**EXERCISE INSTRUCTIONS:** With every picture left out, restate the listing below exactly as written.

· · ·

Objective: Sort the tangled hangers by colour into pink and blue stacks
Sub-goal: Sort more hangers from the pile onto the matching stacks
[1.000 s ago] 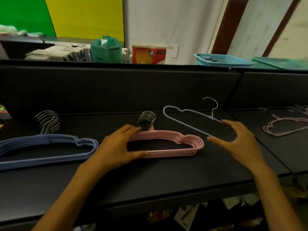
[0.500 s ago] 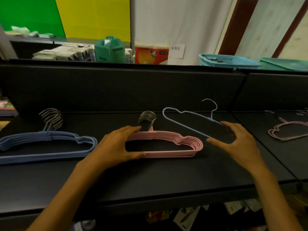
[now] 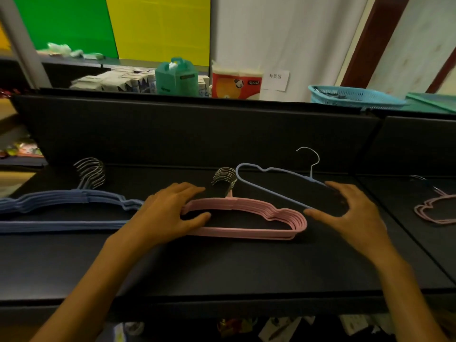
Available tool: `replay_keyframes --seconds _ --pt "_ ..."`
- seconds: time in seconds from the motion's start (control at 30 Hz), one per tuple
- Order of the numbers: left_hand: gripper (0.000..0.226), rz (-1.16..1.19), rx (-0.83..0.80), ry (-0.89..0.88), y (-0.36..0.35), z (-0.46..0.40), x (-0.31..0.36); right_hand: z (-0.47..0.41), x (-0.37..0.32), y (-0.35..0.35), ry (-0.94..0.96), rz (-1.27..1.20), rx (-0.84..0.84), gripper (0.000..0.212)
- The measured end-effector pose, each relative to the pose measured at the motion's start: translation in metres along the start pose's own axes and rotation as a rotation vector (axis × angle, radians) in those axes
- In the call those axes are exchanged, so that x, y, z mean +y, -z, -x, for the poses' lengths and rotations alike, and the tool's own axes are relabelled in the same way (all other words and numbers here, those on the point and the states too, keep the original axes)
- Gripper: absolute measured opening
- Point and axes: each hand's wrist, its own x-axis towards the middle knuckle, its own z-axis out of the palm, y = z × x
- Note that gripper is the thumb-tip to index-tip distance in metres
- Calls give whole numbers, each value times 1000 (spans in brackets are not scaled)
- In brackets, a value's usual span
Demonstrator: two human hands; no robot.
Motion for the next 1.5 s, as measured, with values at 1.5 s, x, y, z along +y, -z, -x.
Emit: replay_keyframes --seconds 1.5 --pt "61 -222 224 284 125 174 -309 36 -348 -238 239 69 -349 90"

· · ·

**YOUR SOLUTION:**
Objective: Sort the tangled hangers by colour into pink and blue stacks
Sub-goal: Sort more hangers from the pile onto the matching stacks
[1.000 s ago] 
[0.500 s ago] 
[now] 
Available tool: `replay_keyframes --seconds _ --pt "_ ..."`
- seconds: time in seconds from the motion's start (control at 30 Hz), one per tuple
- Order of the numbers: left_hand: gripper (0.000..0.226), rz (-1.16..1.19), rx (-0.83..0.80), ry (-0.89..0.88), y (-0.36..0.35), z (-0.46..0.40), x (-0.31..0.36); right_hand: z (-0.47..0.41), x (-0.37..0.32), y (-0.35..0.35), ry (-0.94..0.96), rz (-1.27..1.20), rx (-0.84..0.84), gripper (0.000..0.212)
- The measured end-effector pose, each relative to the pose measured at the motion's start: translation in metres along the start pose's own axes and rotation as a rotation vector (axis × angle, radians) in those axes
- In the call those axes are exchanged, so that x, y, z mean +y, -z, -x, for the poses' lengths and rotations alike, and the tool's own axes are relabelled in the same way (all other words and numbers here, those on the point and the states too, keep the original axes)
- Gripper: absolute measured opening
- Point and axes: each hand's wrist, its own x-axis towards the middle knuckle, its own z-axis out of the palm, y = z × x
- Note that gripper is the thumb-tip to index-tip distance in metres
- Calls give whole numbers, each value times 1000 (spans in brackets are not scaled)
- In brackets, a value's usual span
Demonstrator: two human hands; no robot.
Motion for the next 1.5 s, as measured, with values at 1.5 s, x, y, z along +y, -z, -x.
Emit: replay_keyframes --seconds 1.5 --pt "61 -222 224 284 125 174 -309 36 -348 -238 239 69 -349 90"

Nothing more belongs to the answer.